Data for review.
####

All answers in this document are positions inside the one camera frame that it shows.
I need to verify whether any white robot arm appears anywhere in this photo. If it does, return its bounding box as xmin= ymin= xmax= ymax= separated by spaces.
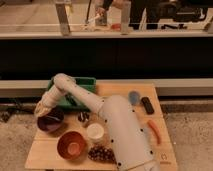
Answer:
xmin=34 ymin=73 xmax=160 ymax=171

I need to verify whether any white paper cup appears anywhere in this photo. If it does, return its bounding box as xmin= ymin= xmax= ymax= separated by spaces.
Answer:
xmin=86 ymin=123 xmax=105 ymax=142

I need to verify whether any purple bowl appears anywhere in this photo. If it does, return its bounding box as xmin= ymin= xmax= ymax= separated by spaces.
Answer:
xmin=37 ymin=108 xmax=64 ymax=133

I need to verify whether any black tool in tray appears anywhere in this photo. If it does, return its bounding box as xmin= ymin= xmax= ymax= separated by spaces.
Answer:
xmin=65 ymin=94 xmax=78 ymax=106

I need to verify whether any orange bowl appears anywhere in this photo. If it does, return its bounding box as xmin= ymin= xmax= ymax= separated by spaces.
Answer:
xmin=57 ymin=131 xmax=87 ymax=160

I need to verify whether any wooden board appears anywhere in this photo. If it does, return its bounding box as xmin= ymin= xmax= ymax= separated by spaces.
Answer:
xmin=25 ymin=82 xmax=178 ymax=171

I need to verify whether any green plastic tray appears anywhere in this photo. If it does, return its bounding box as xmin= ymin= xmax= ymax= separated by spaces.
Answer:
xmin=41 ymin=73 xmax=96 ymax=110

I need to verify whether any bunch of dark grapes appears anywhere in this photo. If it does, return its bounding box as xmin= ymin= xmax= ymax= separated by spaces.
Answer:
xmin=88 ymin=145 xmax=116 ymax=163

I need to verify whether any black remote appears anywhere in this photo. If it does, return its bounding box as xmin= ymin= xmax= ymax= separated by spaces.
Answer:
xmin=141 ymin=97 xmax=154 ymax=114

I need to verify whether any orange carrot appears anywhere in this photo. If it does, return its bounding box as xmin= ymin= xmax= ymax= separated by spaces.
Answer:
xmin=147 ymin=120 xmax=162 ymax=145

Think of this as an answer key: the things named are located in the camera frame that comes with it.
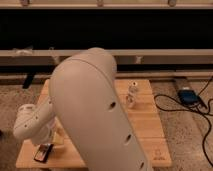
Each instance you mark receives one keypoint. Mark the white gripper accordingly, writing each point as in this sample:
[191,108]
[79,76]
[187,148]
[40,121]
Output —
[55,137]

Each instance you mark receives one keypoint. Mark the black and orange eraser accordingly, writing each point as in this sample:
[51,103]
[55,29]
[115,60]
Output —
[43,152]

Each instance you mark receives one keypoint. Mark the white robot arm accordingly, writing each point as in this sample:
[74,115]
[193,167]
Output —
[82,96]

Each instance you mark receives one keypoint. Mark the wooden table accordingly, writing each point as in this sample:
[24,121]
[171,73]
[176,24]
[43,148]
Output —
[144,119]

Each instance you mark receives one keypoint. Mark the blue power adapter box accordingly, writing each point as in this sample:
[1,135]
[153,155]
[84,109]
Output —
[187,96]

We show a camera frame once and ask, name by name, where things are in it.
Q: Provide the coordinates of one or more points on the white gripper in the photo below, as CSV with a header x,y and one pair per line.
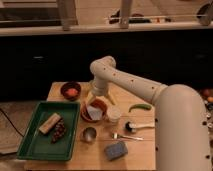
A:
x,y
99,88

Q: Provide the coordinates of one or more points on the white towel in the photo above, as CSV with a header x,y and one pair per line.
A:
x,y
94,113

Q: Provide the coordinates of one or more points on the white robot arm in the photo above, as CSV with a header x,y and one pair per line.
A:
x,y
181,131

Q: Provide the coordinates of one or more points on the red bowl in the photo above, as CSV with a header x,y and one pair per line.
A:
x,y
97,103

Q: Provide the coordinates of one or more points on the dark bowl with orange food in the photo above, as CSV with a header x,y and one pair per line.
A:
x,y
71,91

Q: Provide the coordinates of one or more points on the white plastic cup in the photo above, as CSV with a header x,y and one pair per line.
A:
x,y
113,114

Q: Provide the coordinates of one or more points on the small metal cup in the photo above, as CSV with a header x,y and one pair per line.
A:
x,y
89,134

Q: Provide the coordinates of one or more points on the metal spoon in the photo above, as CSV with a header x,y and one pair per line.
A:
x,y
117,136

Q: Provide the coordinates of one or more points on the green chili pepper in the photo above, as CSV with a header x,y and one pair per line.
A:
x,y
140,106

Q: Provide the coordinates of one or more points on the dark grape bunch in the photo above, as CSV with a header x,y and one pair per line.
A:
x,y
59,131

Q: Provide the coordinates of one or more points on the tan wooden block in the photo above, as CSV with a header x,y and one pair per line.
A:
x,y
49,123

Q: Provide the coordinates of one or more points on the blue sponge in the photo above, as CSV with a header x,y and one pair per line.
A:
x,y
116,150

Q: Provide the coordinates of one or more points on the green plastic tray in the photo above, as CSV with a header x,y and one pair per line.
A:
x,y
36,145

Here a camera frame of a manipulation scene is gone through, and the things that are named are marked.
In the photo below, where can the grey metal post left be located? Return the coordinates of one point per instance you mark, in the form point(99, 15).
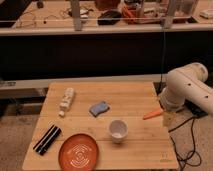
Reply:
point(75, 8)

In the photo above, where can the grey metal post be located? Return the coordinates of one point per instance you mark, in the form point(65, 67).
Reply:
point(168, 19)
point(75, 8)

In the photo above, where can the orange pepper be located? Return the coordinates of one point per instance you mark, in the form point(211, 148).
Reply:
point(153, 113)

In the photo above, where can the grey metal post right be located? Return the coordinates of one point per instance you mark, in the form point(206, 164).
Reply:
point(168, 19)

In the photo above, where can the orange plate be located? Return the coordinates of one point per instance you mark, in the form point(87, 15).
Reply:
point(78, 153)

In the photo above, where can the blue sponge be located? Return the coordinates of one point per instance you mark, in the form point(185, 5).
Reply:
point(99, 108)

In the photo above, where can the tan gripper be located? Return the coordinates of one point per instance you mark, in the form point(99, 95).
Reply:
point(168, 118)

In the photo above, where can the white cup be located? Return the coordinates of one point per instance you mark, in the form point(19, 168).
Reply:
point(118, 131)

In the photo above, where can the orange tool on bench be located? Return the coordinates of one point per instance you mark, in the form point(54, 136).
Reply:
point(128, 16)

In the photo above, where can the black object on bench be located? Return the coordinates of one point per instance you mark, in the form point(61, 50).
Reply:
point(109, 17)

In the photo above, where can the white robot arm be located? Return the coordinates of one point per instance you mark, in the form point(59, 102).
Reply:
point(185, 83)

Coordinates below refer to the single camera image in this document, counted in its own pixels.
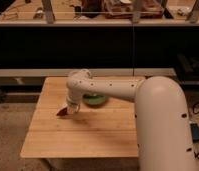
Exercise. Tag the translucent pale gripper body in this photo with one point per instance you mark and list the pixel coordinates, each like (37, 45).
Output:
(72, 108)

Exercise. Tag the dark red pepper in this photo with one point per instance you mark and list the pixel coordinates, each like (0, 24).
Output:
(62, 112)

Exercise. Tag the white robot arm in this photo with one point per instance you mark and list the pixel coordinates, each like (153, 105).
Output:
(162, 120)

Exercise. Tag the green plate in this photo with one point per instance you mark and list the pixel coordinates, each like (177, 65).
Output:
(94, 100)

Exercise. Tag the wooden folding table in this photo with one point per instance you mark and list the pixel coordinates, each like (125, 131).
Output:
(105, 132)

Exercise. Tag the long wooden shelf bench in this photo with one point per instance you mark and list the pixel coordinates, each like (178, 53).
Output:
(95, 72)

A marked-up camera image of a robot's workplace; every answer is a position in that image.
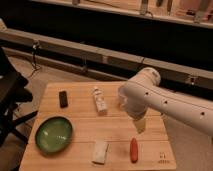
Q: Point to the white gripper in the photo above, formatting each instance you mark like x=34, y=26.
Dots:
x=140, y=124

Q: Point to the white sponge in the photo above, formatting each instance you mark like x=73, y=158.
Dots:
x=99, y=152

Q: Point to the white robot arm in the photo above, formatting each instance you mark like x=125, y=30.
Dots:
x=142, y=91

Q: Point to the green ceramic bowl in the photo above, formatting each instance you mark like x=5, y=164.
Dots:
x=53, y=135

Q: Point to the red carrot-shaped object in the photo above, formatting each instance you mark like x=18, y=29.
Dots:
x=134, y=150

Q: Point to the white tube bottle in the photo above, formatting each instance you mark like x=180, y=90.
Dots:
x=99, y=101

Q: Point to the black rectangular block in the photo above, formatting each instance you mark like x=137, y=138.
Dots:
x=63, y=99

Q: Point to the black chair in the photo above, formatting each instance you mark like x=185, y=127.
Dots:
x=12, y=90

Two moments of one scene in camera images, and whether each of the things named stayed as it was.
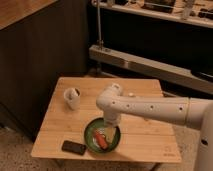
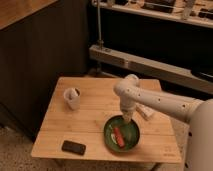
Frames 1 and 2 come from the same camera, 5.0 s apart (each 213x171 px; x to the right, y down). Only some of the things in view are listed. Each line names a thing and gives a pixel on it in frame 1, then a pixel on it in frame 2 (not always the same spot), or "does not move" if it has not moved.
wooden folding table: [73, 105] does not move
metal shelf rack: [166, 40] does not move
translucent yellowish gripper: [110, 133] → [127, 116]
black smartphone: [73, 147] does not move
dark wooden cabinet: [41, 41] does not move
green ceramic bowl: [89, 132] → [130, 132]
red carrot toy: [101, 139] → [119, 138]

####

Work to be completed.
If a line in the material contains the word "bowl", copy that line.

Written solution.
I need to verify whether any purple bowl appears anywhere in this photo. If it does, return its bounding box as xmin= ymin= xmax= ymax= separated by spaces.
I need to verify whether any orange bowl appears anywhere in this photo. If it does, return its bounding box as xmin= ymin= xmax= ymax= separated by spaces.
Q: Provide the coordinates of one or more points on the red bowl in the photo above, as CSV with a header x,y and one pair per line.
Q: Provide the coordinates of one or more points on the dark bowl with orange food in the photo above, as CSV with a header x,y and one pair per line.
Q: Point to the green ceramic bowl in the photo above, formatting each instance you mark like x=5, y=164.
green ceramic bowl: [89, 132] → [130, 132]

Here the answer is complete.